→ Task objective
Find each line below containing the word "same" and copy it.

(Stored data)
:::::

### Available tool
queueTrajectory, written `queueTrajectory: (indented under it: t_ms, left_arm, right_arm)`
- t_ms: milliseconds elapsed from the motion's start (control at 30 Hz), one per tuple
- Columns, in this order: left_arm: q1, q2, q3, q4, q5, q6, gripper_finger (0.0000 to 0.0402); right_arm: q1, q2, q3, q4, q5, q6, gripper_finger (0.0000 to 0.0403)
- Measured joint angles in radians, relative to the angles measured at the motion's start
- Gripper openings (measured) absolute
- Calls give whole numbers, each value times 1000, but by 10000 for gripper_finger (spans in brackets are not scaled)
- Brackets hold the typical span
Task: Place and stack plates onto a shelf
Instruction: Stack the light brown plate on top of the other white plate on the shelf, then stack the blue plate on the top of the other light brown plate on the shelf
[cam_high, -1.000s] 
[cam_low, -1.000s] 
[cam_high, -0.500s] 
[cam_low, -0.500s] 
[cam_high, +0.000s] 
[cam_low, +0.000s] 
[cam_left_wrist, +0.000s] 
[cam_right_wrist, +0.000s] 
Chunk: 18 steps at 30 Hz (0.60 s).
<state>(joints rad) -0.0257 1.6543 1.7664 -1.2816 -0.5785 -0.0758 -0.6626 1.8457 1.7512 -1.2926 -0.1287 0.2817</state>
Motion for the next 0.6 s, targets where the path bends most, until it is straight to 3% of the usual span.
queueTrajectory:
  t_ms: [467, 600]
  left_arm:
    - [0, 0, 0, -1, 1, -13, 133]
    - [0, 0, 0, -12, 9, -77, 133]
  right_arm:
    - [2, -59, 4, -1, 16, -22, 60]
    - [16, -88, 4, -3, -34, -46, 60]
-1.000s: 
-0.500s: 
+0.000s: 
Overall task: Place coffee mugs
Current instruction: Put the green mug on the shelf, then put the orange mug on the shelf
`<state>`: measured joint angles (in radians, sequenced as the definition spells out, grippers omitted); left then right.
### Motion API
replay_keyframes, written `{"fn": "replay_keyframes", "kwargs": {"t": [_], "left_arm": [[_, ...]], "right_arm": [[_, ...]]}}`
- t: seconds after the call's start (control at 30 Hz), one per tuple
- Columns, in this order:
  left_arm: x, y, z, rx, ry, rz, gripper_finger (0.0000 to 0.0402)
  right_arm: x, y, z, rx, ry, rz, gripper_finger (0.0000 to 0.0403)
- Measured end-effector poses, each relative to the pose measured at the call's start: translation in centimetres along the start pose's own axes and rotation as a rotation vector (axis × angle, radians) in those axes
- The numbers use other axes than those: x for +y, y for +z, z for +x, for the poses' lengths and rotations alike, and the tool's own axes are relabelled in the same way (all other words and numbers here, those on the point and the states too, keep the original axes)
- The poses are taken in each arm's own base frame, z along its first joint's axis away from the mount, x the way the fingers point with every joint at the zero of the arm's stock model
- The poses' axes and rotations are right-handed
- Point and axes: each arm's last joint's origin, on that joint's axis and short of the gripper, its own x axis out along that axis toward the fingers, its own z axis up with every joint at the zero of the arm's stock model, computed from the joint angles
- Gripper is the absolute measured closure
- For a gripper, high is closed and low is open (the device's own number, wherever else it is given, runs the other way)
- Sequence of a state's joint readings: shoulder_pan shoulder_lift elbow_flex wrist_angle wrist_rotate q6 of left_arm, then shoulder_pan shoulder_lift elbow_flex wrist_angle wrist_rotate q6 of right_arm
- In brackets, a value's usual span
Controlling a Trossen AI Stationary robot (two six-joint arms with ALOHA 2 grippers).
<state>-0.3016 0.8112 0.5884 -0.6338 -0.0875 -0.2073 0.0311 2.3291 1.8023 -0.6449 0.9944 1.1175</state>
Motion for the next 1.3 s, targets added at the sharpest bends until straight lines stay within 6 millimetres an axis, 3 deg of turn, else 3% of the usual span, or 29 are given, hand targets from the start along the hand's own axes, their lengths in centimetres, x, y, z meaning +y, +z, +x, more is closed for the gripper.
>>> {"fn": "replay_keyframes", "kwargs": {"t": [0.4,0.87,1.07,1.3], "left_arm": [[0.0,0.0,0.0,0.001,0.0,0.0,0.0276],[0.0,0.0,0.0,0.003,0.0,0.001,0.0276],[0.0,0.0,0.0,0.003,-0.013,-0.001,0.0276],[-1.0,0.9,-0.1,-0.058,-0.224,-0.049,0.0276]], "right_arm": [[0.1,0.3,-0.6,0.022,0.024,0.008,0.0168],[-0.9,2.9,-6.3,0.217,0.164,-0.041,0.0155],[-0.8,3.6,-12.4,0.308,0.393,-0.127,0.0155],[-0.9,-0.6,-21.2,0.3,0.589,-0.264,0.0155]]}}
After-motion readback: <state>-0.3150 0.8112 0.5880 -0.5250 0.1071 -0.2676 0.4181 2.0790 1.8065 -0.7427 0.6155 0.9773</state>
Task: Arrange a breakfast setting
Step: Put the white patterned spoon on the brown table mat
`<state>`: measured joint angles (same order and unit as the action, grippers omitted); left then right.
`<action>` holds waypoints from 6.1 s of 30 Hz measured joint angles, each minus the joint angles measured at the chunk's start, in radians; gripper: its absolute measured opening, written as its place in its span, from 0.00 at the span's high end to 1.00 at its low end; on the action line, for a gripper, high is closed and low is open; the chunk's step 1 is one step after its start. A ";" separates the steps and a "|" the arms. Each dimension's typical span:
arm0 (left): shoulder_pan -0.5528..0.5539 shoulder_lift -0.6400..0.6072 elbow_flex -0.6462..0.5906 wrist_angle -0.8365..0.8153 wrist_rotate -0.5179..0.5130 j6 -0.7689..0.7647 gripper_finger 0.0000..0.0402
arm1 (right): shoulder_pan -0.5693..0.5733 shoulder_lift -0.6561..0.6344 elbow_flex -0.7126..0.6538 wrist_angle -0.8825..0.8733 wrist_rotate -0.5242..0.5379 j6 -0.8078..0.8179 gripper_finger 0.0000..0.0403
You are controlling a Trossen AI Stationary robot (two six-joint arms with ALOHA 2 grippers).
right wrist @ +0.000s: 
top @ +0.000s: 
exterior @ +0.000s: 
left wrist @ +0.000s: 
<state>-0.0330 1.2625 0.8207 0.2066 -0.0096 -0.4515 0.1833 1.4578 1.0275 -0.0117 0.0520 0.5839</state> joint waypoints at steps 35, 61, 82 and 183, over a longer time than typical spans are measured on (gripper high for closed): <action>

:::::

→ Task answer
- The numbers use other axes than those: x for +y, y for +z, z for +x, for the poses' lengths and rotations alike, and the tool's own axes are relabelled in the same way (all other words and numbers here, those on the point and the states too, keep the original axes)
`<state>`: measured joint angles (same order and unit as the action, grippers omitted); left then right.

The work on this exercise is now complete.